==== Exercise inputs ====
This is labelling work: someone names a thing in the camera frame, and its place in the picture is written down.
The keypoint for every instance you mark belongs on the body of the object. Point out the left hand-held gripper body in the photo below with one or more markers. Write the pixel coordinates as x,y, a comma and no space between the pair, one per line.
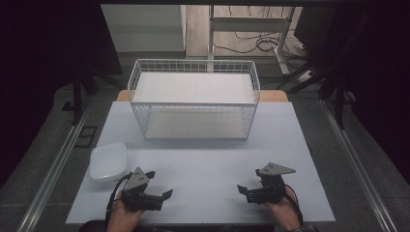
137,180

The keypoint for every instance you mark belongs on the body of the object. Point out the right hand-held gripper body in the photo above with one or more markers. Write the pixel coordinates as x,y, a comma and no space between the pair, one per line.
272,190

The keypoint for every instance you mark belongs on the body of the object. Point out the person's right hand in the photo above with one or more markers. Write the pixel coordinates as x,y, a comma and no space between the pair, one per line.
285,211

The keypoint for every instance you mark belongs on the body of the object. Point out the person's left hand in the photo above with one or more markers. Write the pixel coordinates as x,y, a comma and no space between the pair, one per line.
122,219

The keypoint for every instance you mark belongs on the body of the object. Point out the white square plastic container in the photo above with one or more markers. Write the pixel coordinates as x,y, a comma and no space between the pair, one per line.
108,162

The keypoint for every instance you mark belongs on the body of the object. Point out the person's dark clothing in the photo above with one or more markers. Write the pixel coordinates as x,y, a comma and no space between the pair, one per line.
93,227

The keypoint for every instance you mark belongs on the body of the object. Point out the black stand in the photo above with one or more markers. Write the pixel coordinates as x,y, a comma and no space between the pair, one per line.
77,96
338,100

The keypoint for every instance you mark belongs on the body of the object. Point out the white power strip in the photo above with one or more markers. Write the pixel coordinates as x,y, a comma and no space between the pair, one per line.
304,76

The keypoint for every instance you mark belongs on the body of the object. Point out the dark curtain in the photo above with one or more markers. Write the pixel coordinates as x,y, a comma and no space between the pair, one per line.
377,64
42,64

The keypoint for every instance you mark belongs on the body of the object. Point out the metal floor rail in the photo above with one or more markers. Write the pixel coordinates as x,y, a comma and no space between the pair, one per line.
54,167
357,161

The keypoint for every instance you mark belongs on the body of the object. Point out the white metal desk frame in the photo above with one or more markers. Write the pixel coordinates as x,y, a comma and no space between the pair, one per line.
248,24

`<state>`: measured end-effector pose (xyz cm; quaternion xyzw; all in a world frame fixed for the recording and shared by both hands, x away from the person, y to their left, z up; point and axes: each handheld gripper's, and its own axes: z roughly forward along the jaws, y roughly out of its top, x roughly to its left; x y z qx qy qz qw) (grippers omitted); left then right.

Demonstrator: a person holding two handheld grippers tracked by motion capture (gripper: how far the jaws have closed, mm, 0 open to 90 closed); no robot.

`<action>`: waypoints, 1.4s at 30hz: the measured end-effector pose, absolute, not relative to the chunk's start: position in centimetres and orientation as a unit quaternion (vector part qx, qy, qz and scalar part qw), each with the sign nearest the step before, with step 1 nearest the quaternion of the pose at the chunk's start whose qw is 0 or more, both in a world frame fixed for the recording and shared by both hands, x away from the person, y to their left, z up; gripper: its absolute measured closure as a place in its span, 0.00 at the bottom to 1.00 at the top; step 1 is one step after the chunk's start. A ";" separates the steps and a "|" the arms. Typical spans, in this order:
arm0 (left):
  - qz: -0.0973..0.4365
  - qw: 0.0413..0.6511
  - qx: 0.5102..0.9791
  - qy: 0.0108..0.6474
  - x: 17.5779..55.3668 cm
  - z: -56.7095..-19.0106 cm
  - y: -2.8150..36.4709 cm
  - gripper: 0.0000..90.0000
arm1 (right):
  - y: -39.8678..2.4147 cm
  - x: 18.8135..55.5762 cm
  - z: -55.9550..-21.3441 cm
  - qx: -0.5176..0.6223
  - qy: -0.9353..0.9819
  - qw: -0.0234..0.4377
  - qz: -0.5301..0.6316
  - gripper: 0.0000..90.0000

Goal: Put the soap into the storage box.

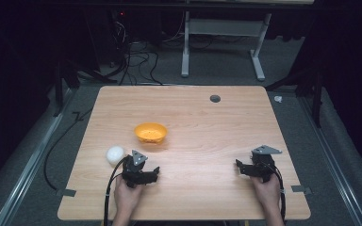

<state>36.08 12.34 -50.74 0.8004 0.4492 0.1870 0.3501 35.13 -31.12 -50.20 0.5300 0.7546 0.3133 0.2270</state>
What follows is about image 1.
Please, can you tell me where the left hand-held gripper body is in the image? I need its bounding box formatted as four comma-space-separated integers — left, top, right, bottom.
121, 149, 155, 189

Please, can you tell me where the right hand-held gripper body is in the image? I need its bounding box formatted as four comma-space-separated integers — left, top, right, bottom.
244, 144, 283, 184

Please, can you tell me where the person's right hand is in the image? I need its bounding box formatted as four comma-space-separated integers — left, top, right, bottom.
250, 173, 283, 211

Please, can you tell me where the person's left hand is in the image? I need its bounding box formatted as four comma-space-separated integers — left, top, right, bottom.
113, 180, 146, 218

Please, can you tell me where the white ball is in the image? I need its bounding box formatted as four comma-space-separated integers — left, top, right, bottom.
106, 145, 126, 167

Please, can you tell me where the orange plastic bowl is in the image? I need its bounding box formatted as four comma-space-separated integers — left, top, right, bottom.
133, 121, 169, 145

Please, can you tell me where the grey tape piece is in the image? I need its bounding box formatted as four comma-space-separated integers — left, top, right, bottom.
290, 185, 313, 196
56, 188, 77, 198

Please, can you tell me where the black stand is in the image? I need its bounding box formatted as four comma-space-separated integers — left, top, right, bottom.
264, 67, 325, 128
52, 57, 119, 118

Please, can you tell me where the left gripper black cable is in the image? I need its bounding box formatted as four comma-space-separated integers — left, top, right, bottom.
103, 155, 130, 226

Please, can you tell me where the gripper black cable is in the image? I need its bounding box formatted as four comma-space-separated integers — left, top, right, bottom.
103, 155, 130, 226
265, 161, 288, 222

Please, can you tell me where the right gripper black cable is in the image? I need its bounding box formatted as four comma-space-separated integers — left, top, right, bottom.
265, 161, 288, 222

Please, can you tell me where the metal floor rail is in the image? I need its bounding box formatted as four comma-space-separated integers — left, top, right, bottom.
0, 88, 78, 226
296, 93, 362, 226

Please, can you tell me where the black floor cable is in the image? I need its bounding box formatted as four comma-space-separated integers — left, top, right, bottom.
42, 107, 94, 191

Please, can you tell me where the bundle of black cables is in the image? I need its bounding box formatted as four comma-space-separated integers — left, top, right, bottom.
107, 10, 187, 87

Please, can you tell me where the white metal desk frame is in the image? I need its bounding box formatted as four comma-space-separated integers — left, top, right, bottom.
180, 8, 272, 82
====
Task details - Without the pictures, give every line above again exactly.

Result for this task -
This is labelling work: someone names a thing in the camera frame, and its place in the picture is written down.
The keypoint for every instance you mark belongs on the body of the object. Point out the left hand-held gripper body in the photo below with one or more markers. Write the pixel coordinates as x,y, a comma and no space between the pair, one per line.
137,180

The keypoint for every instance you mark belongs on the body of the object. Point out the right hand-held gripper body in the photo above with one or more markers. Write the pixel coordinates as x,y, a comma and no space between the pair, one per line.
272,190

The keypoint for every instance you mark belongs on the body of the object. Point out the person's right hand in the photo above with one or more markers. Write the pixel coordinates as x,y, a comma and no space between the pair, one per line.
285,211

The keypoint for every instance you mark belongs on the body of the object. Point out the person's left hand in the photo above with one or more markers. Write the pixel coordinates as x,y, a comma and no space between the pair, one per line.
122,219

The keypoint for every instance you mark belongs on the body of the object. Point out the white square plastic container in the photo above with one or more markers. Write the pixel coordinates as x,y, a comma and no space between the pair, one per line.
108,162

The keypoint for every instance you mark belongs on the body of the object. Point out the person's dark clothing in the photo above with one or more markers. Write the pixel coordinates as x,y, a comma and no space between the pair, one per line.
93,227

The keypoint for every instance you mark belongs on the body of the object. Point out the black stand in the photo above with one or more markers. Write the pixel coordinates as x,y, a comma and no space between the pair, one per line.
77,96
338,100

The keypoint for every instance you mark belongs on the body of the object. Point out the white power strip in the photo above with one or more markers. Write the pixel coordinates as x,y, a comma and no space between the pair, one per line.
304,76

The keypoint for every instance you mark belongs on the body of the object. Point out the dark curtain in the photo above with one or more markers. Write the pixel coordinates as x,y, a comma and no space between the pair, one per line.
377,64
42,64

The keypoint for every instance you mark belongs on the body of the object. Point out the metal floor rail in the photo above with one or more markers. Write the pixel coordinates as x,y, a comma and no space between the pair, one per line.
54,167
357,161

The keypoint for every instance you mark belongs on the body of the object. Point out the white metal desk frame in the photo above with one or more markers. Write the pixel coordinates as x,y, a comma and no space between the pair, one per line.
248,24

`<state>`: measured end-effector pose (xyz cm; quaternion xyzw; all in a world frame fixed for the recording and shared by both hands, x away from the person, y to their left, z up; point and axes: each handheld gripper's, and its own axes: z roughly forward along the jaws, y roughly out of its top, x roughly to its left; x y z qx qy qz qw) (grippers omitted); left then right.

Demonstrator: a person holding two handheld grippers tracked by motion capture (gripper: how far the jaws have closed, mm, 0 open to 90 closed); no robot.

`<action>`: waypoints, 1.4s at 30hz: the measured end-effector pose, absolute, not relative to the chunk's start: position in centimetres and orientation as a unit quaternion (vector part qx, qy, qz and scalar part qw), each with the sign nearest the step before, with step 1 nearest the quaternion of the pose at the chunk's start whose qw is 0 or more, both in a world frame fixed for the recording and shared by both hands, x away from the person, y to their left, z up; gripper: its absolute measured closure as a place in its span, 0.00 at the bottom to 1.00 at the top; step 1 is one step after the chunk's start. A ";" separates the steps and a "|" the arms. Typical spans, in this order:
arm0 (left):
  - qz: -0.0973..0.4365
  - qw: 0.0413..0.6511
  - qx: 0.5102..0.9791
  - qy: 0.0108..0.6474
  - x: 17.5779..55.3668 cm
  - z: -56.7095..-19.0106 cm
  - y: -2.8150..36.4709 cm
  - gripper: 0.0000..90.0000
arm1 (right):
  - y: -39.8678..2.4147 cm
  - x: 18.8135..55.5762 cm
  - z: -55.9550..-21.3441 cm
  - qx: -0.5176..0.6223
  - qy: -0.9353..0.9819
  - qw: -0.0234..0.4377
  - qz: -0.5301..0.6316
  - gripper: 0.0000..90.0000

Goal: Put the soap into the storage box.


<state>36.08 12.34 -50.74 0.8004 0.4492 0.1870 0.3501 35.13 -31.12 -50.20 0.5300 0.7546 0.3133 0.2270</state>
What follows is about image 1.
Please, can you tell me where the left hand-held gripper body is in the image? I need its bounding box formatted as four comma-space-separated integers — left, top, right, bottom.
121, 149, 155, 189

Please, can you tell me where the right hand-held gripper body is in the image? I need its bounding box formatted as four comma-space-separated integers — left, top, right, bottom.
244, 144, 283, 184

Please, can you tell me where the person's right hand is in the image? I need its bounding box formatted as four comma-space-separated integers — left, top, right, bottom.
250, 173, 283, 211

Please, can you tell me where the person's left hand is in the image? I need its bounding box formatted as four comma-space-separated integers — left, top, right, bottom.
113, 180, 146, 218

Please, can you tell me where the white ball is in the image? I need its bounding box formatted as four comma-space-separated integers — left, top, right, bottom.
106, 145, 126, 167

Please, can you tell me where the orange plastic bowl is in the image? I need its bounding box formatted as four comma-space-separated integers — left, top, right, bottom.
133, 121, 169, 145

Please, can you tell me where the grey tape piece is in the image? I need its bounding box formatted as four comma-space-separated integers — left, top, right, bottom.
290, 185, 313, 196
56, 188, 77, 198

Please, can you tell me where the black stand is in the image? I need its bounding box formatted as four comma-space-separated integers — left, top, right, bottom.
264, 67, 325, 128
52, 57, 119, 118

Please, can you tell me where the left gripper black cable is in the image? I need its bounding box formatted as four comma-space-separated integers — left, top, right, bottom.
103, 155, 130, 226

Please, can you tell me where the gripper black cable is in the image? I need its bounding box formatted as four comma-space-separated integers — left, top, right, bottom.
103, 155, 130, 226
265, 161, 288, 222

Please, can you tell me where the right gripper black cable is in the image? I need its bounding box formatted as four comma-space-separated integers — left, top, right, bottom.
265, 161, 288, 222

Please, can you tell me where the metal floor rail is in the image? I need its bounding box formatted as four comma-space-separated integers — left, top, right, bottom.
0, 88, 78, 226
296, 93, 362, 226

Please, can you tell me where the black floor cable is in the image? I need its bounding box formatted as four comma-space-separated integers — left, top, right, bottom.
42, 107, 94, 191

Please, can you tell me where the bundle of black cables is in the image? I need its bounding box formatted as four comma-space-separated integers — left, top, right, bottom.
107, 10, 187, 87

Please, can you tell me where the white metal desk frame is in the image? I need its bounding box formatted as four comma-space-separated integers — left, top, right, bottom.
180, 8, 272, 82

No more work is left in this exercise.